Thursday, August 5, 2010

Know When to Respond, Where to Respond, and What to Do

Risk terrain modeling is an approach to risk assessment that standardizes risk factors to common geographic units. Separate map layers are then combined in a Geographic Information System (GIS) to produce “risk terrain” maps showing the presence, absence, or intensity of all risk factors at every location throughout the geography. Risk terrain maps aid in strategic decision-making and tactical action by showing where conditions are ripe for hazardous events to occur in the future. Not just because statistics show that certain events occurred there yesterday, but because the social and environmental conditions are ripe for certain events to occur there tomorrow.
     Risk terrain modeling assumes a step that is basic to the development of geographic information systems in assuming that certain places can acquire attributes that, when combined in prescribed ways, create contexts in which certain outcomes are made more likely. For example, the combined attributes of open space, presence of children, and proximity to schools may indicate a park. These attributes combined can be used to anticipate the types of behavior that one would expect in a park, reducing the uncertainty in forecasts about what would transpire there. In this way, environmental attributes are used as a means of assigning risk (or likelihood) that certain events will happen at a particular place. These events may be benign (e.g. children playing) or they may take on a more sinister character where a combination of certain types of factors creates a context in which the risk of crime (or other hazardous events) can occur. A risk terrain map provides a composite picture of the underlying micro-level conditions throughout a community, city, region, country or continent. The ways in which these conditions combine is an important aspect for setting up the “meaning” that a risk terrain model will carry.
     RTM considers behaviors as less deterministic and more a function of a dynamic interaction that occurs at places. Place-based attributes are not necessarily constant over time, but the ways in which they interact can be studied to reveal consistent patterns of interaction.

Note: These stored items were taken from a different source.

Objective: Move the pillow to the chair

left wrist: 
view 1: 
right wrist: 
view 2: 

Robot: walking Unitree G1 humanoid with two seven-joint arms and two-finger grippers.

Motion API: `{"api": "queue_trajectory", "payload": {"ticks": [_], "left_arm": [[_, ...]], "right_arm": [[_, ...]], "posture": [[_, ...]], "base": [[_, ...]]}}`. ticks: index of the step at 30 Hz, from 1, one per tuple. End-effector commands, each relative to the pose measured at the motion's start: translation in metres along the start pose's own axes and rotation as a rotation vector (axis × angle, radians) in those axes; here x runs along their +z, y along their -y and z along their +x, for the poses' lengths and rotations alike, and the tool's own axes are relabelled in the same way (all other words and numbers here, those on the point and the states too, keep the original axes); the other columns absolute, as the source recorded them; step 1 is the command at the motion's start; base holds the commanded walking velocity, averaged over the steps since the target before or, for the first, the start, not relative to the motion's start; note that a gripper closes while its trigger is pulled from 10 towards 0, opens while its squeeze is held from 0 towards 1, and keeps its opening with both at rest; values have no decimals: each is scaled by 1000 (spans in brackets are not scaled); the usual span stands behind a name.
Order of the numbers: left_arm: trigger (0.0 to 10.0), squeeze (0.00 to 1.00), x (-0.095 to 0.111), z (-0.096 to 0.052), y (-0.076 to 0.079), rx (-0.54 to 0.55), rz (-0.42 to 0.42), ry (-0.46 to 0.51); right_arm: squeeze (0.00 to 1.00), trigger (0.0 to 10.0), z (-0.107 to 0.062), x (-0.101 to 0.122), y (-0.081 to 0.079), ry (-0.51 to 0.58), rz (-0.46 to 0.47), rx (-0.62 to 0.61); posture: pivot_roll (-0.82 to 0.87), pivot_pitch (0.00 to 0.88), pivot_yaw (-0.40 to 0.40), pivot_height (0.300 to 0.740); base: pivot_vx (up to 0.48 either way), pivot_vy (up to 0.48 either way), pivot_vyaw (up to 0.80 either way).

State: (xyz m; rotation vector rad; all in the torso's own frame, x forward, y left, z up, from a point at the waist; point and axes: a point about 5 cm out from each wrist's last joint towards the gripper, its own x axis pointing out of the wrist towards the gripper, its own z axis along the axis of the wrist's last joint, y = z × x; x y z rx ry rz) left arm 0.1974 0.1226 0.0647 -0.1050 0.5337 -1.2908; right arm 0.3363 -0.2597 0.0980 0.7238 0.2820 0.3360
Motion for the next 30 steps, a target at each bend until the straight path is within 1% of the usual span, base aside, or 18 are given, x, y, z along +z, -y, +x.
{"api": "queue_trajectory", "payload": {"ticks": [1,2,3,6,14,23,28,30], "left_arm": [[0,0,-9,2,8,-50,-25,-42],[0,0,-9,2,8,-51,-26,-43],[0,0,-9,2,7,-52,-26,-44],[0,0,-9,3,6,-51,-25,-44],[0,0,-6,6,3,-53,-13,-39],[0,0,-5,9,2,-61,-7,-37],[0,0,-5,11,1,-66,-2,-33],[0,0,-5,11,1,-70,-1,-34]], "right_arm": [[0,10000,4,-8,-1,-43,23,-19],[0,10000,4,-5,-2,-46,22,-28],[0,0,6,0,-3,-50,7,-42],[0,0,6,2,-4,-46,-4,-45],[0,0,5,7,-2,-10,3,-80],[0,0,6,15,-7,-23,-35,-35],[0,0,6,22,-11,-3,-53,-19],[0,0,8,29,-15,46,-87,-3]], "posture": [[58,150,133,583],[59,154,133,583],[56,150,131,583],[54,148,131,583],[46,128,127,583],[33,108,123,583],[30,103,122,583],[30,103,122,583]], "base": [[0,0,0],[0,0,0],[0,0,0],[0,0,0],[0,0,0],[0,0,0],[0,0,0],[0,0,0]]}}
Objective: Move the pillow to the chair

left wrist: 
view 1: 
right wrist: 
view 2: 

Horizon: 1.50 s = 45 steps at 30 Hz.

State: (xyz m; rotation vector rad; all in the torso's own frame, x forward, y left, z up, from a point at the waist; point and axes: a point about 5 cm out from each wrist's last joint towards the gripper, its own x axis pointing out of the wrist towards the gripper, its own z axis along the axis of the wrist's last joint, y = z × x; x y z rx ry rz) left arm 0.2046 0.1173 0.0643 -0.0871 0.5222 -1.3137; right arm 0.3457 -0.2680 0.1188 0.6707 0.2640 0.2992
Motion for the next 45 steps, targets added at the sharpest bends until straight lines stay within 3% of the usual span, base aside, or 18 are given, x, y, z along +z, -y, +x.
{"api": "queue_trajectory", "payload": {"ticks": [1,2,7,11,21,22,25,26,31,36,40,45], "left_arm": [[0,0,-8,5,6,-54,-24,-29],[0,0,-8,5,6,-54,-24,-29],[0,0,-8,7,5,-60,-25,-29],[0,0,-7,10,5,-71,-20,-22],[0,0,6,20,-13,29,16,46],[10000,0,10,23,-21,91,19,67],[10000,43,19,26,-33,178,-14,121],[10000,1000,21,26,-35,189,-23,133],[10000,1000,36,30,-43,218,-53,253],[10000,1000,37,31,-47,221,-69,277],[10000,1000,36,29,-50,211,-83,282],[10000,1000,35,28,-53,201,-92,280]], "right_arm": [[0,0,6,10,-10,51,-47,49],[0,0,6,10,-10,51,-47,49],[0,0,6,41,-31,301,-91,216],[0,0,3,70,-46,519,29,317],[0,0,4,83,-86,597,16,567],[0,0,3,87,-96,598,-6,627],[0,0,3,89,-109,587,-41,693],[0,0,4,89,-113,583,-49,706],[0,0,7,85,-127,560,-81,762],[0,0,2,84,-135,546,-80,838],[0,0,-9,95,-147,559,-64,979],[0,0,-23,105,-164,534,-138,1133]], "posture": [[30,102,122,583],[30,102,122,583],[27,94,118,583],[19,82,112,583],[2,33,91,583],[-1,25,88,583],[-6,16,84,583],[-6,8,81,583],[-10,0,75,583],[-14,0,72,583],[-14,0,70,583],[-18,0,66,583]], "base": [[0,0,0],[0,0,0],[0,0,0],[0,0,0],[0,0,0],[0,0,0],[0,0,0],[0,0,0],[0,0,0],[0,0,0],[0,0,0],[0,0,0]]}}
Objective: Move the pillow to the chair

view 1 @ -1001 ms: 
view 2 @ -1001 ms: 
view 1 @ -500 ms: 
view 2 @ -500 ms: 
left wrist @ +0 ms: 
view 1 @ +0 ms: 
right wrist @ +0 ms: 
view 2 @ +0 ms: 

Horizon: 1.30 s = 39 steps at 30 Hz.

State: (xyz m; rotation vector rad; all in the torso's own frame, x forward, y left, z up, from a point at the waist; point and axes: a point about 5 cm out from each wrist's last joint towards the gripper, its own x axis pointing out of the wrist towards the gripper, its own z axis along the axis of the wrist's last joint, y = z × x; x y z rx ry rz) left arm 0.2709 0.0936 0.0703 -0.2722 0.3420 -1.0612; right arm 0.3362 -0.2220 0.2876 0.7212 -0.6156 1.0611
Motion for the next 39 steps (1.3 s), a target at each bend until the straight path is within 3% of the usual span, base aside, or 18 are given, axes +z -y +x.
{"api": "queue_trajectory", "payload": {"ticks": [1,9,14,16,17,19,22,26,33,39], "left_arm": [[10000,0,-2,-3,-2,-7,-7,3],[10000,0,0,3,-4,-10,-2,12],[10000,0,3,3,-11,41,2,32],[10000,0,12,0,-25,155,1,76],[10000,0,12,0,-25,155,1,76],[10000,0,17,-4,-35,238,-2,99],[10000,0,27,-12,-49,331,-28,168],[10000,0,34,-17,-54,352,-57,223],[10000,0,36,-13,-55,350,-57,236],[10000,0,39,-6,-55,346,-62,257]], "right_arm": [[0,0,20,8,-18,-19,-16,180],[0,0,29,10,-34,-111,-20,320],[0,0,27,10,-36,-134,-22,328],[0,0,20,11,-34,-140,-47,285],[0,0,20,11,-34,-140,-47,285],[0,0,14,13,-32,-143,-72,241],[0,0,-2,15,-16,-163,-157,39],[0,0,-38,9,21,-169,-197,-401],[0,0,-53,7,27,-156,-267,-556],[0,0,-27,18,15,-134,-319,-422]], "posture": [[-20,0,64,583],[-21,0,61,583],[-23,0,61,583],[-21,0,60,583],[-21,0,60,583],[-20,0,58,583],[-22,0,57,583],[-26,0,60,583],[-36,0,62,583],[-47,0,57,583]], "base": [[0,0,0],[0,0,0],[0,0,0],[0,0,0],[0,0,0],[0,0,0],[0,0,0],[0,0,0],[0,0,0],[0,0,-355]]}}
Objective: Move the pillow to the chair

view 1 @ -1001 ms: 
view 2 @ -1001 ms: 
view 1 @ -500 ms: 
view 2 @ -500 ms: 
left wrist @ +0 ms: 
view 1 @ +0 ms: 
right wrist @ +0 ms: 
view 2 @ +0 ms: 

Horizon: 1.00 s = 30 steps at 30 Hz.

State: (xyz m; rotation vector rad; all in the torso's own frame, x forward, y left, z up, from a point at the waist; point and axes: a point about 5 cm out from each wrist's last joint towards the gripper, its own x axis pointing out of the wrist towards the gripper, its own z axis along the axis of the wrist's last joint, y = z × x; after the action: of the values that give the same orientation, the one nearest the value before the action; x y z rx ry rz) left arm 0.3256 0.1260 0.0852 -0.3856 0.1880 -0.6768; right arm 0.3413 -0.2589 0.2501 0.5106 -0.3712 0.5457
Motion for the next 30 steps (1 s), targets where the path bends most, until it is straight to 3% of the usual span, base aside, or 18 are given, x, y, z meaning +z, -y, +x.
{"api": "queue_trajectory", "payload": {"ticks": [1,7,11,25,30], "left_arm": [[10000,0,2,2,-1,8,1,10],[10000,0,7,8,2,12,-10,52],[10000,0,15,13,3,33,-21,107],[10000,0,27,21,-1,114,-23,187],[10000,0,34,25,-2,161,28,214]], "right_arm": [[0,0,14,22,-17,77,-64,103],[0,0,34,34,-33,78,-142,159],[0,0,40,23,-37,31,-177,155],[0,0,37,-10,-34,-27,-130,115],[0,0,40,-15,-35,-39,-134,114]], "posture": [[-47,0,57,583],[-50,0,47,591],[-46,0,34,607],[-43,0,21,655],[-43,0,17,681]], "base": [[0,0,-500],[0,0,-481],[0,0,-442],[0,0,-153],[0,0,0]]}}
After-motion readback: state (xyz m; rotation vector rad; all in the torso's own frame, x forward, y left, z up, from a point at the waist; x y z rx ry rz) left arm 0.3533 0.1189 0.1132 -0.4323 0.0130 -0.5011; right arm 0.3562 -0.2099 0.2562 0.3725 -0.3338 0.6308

The computation of these patterns is a key component of RTM, with the ability to weight the relative importance of different factors at different places and how they influence behaviors and events. The attributes themselves do not create hazardous events; they simply point to locations where, if the conditions are right, the risk of hazardous outcomes or victimization will go up.
     The information products of RTM such as risk cluster maps and lists of prioritized risk factors can help you know 1) when to respond, 2) where to respond, and 3) what to do to mitigate risks when they get there.